**Work item**
Give only the number of lines in the records below that contain the word "using".

Recorded data
-=-=-

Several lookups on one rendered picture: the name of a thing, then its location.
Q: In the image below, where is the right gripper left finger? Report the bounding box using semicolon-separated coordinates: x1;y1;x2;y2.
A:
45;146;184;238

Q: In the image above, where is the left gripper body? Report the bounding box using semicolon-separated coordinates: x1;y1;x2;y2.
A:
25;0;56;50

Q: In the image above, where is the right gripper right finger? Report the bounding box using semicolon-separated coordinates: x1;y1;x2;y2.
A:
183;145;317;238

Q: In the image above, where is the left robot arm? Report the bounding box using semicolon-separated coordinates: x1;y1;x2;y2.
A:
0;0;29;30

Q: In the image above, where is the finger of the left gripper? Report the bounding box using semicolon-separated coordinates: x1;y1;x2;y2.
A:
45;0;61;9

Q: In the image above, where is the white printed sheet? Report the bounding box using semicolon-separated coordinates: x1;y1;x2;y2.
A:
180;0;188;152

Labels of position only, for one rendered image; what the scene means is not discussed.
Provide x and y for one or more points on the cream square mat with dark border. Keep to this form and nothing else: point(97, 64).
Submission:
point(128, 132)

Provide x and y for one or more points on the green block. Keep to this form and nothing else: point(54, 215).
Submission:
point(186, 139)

-=-=-

**Exercise solution**
6